Exterior desfavorável e eleição no Brasil jogam Ibovespa para baixo antes de Fed e Copom
Publicado em
Por Agência Estado
A valorização do petróleo no exterior é insuficiente para estimular o Ibovespa na abertura desta segunda-feira, 14. A cautela no exterior, diante da continuidade da tensão entre Estados Unidos e Irã e de preocupações com inteligência artificial (IA), mantém os índices acionários do Ocidente em baixa nesta manhã. Com o avanço da commodity, crescem as expectativas para as decisões de política monetária desta semana no Brasil, nos EUA, Inglaterra e Japão.
Aqui, o agravamento da crise institucional no Supremo Tribunal Federal (STF) reforça a atenção de investidores às pesquisas eleitorais para a Presidência da República já divulgadas e para as que saem nesta semana.
O petróleo sobe mais de 4%, com o Brent perto de US$ 110 por barril, após o adiamento de reunião entre Irã e países do Golfo sobre a navegação no Estreito de Ormuz. “A semana começa o cenário adverso, à espera da Superquarta. A decisão do Fed está na pauta do mundo todo”, diz o economista-chefe da BGC Liquidez, Felipe Tavares, ao destacar que a alta do petróleo preocupa pois reflete o conflito entre EUA e Irã que não tem uma previsão de desfecho.
Tavares espera que o Federal Reserve (Fed, o banco central dos Estados Unidos) eleve os juros em 0,25 ponto porcentual nesta quarta-feira. “Mas deve ficar o debate se o banco central dos Estados Unidos entrará num ciclo de alta ou se essa elevação esperada será só uma calibração de taxa”, avalia o economista-chefe da BGC.
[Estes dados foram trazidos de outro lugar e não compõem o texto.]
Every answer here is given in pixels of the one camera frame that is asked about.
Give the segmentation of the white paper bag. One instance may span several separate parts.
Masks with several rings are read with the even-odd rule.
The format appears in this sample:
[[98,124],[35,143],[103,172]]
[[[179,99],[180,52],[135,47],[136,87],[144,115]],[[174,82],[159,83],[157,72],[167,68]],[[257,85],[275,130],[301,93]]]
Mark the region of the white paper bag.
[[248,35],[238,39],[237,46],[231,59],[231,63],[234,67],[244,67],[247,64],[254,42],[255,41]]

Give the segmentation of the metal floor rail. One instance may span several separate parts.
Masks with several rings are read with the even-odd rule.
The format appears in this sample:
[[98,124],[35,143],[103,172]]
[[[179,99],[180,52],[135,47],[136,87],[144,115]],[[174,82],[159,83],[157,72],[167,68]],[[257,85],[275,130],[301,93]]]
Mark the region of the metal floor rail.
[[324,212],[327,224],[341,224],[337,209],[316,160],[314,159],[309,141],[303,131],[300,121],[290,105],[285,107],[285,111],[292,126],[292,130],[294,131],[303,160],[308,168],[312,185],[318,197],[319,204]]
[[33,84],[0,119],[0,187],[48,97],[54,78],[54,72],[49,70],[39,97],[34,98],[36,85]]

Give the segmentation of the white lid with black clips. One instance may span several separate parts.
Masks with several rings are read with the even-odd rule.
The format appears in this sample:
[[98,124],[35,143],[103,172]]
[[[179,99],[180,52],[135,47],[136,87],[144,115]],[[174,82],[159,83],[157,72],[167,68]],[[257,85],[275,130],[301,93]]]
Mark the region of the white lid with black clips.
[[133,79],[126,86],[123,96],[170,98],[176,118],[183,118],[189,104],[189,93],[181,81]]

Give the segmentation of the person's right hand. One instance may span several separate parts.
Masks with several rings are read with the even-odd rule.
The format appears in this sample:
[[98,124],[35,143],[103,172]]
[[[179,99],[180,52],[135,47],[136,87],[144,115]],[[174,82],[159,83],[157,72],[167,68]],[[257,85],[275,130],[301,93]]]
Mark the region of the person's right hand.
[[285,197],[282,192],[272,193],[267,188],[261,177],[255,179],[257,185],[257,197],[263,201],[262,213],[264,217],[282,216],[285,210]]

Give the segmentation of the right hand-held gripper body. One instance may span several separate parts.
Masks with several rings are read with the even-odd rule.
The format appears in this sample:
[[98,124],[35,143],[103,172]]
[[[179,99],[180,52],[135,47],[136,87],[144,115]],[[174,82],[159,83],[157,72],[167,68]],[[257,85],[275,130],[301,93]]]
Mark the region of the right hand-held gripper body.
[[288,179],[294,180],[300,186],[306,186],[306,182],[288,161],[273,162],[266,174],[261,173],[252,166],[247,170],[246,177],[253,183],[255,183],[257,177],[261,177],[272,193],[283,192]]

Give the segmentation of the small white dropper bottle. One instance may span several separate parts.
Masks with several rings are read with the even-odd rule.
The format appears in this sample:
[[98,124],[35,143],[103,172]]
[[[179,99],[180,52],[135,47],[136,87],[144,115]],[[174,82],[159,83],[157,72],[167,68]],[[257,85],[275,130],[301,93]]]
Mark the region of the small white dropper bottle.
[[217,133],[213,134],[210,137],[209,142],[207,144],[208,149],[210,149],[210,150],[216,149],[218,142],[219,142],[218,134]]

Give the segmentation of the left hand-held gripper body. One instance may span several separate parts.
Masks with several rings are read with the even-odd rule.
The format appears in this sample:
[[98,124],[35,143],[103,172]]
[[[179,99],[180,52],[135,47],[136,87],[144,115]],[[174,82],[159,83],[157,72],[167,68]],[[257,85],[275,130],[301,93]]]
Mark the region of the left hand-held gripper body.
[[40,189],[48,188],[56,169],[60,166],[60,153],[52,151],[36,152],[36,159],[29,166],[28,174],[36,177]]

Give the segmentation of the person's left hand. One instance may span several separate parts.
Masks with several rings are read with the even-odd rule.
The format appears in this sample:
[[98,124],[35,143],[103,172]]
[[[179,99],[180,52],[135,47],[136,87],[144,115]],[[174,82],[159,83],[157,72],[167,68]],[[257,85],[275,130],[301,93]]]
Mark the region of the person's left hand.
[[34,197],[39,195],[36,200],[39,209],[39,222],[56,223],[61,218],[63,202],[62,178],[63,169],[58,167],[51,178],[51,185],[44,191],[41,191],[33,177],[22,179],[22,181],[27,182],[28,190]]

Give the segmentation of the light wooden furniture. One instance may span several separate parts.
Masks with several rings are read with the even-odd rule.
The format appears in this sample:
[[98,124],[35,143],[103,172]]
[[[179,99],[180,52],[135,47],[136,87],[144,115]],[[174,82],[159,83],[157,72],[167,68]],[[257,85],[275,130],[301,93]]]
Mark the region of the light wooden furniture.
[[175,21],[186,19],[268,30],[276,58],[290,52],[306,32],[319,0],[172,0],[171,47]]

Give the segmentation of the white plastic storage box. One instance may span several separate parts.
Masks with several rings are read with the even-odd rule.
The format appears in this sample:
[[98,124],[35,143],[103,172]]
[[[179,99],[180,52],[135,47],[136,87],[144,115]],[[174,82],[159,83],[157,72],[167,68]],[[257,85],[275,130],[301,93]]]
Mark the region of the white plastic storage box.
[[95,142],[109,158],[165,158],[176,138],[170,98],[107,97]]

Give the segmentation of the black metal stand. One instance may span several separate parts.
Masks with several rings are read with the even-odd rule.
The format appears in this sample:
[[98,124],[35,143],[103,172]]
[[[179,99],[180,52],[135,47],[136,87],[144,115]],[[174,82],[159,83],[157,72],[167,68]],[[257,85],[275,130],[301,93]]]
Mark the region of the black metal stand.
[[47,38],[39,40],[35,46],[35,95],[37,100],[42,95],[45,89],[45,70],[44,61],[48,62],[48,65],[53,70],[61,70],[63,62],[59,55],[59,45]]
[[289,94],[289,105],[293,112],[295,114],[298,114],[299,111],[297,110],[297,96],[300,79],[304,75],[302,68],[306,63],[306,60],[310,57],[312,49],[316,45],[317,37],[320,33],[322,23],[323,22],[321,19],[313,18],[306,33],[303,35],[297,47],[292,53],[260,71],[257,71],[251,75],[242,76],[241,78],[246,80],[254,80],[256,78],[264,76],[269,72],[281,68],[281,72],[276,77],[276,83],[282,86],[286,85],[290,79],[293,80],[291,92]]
Já o Comitê de Política Monetária (Copom) deve reduzir a Selic de 14% para 13,75% ao ano, mas com um comunicado cauteloso. “Está dada uma queda de 0,25 ponto. Dependendo de como ficar a decisão do Fed, pode comprometer os próximos passos do Banco Central do Brasil”, diz Tavares.
A disputa eleitoral fica cada vez mais acirrada. Recentemente, Datafolha e BTG/Nexus mostraram o presidente Luiz Inácio Lula da Silva (PT) e o senador Flávio Bolsonaro (PL) empatados tecnicamente em eventual segundo turno. O levantamento Nexus, divulgado hoje, recolocou Lula numericamente à frente, por 47% a 46%.
No Datafolha, na sexta-feira, Lula manteve-se com 46% e Flávio, 44% no segundo turno. Divulgada nesta manhã, pesquisa Quaest traz Flávio Bolsonaro numericamente à frente do presidente Lula em uma simulação de segundo turno pela primeira vez durante a campanha. Flávio tem 42% das intenções de voto, enquanto Lula registra 40%.
Também os agentes aguardam a sessão plenária extraordinária marcada para amanhã, no STF, que irá decidir se abre ou se arquiva a investigação de mensagens trocadas entre o banqueiro Daniel Vorcaro e o ministro Alexandre de Moraes.
Após o senador Flávio Bolsonaro se tornar alvo de inquérito no STF para apurar suspeitas de lavagem de dinheiro, corrupção e evasão de divisas relacionadas ao financiamento do filme “Dark Horse”, o ministro Flávio Dino retirou o sigilo da investigação conduzida pela Polícia Civil de São Paulo sobre o filme.
Na sexta-feira, o prazo de 24 horas dado pelo presidente do STF, Edson Fachin, para que o ministro André Mendonça removesse todo o sigilo sobre o caso Master provocou aversão a risco nos mercados brasileiros. O Ibovespa, por exemplo, fechou em baixa de 0,56%, aos 187.206,89 pontos, mas defendeu alta semanal (+1,11%) – a quarta seguida.
Às 11h15, o Índice Bovespa cedia 1,35%, aos 184.631,36 pontos, enquanto os juros futuros e o dólar subiam. Investidores ainda digerem o boletim Focus. O Ibovespa abriu com recuo de 0,01%, aos 187.187,74 pontos, foi à máxima de 187.320,96 pontos (+0,06%) e depois à mínima (183.813,36 pontos; +0,06%). Em Dalian, na China, o minério de ferro caiu 1,6%. As ações da Vale cediam 2,46%, contaminando todo o setor metálico. Já Petrobrás subia 0,9%, enquanto bancos recuavam acima de 1%.
Em tempo: a B3 passa a divulgar hoje uma versão do Ibovespa calculada em dólares. O novo indicador permitirá acompanhar o desempenho do principal índice da Bolsa brasileira também na moeda norte-americana.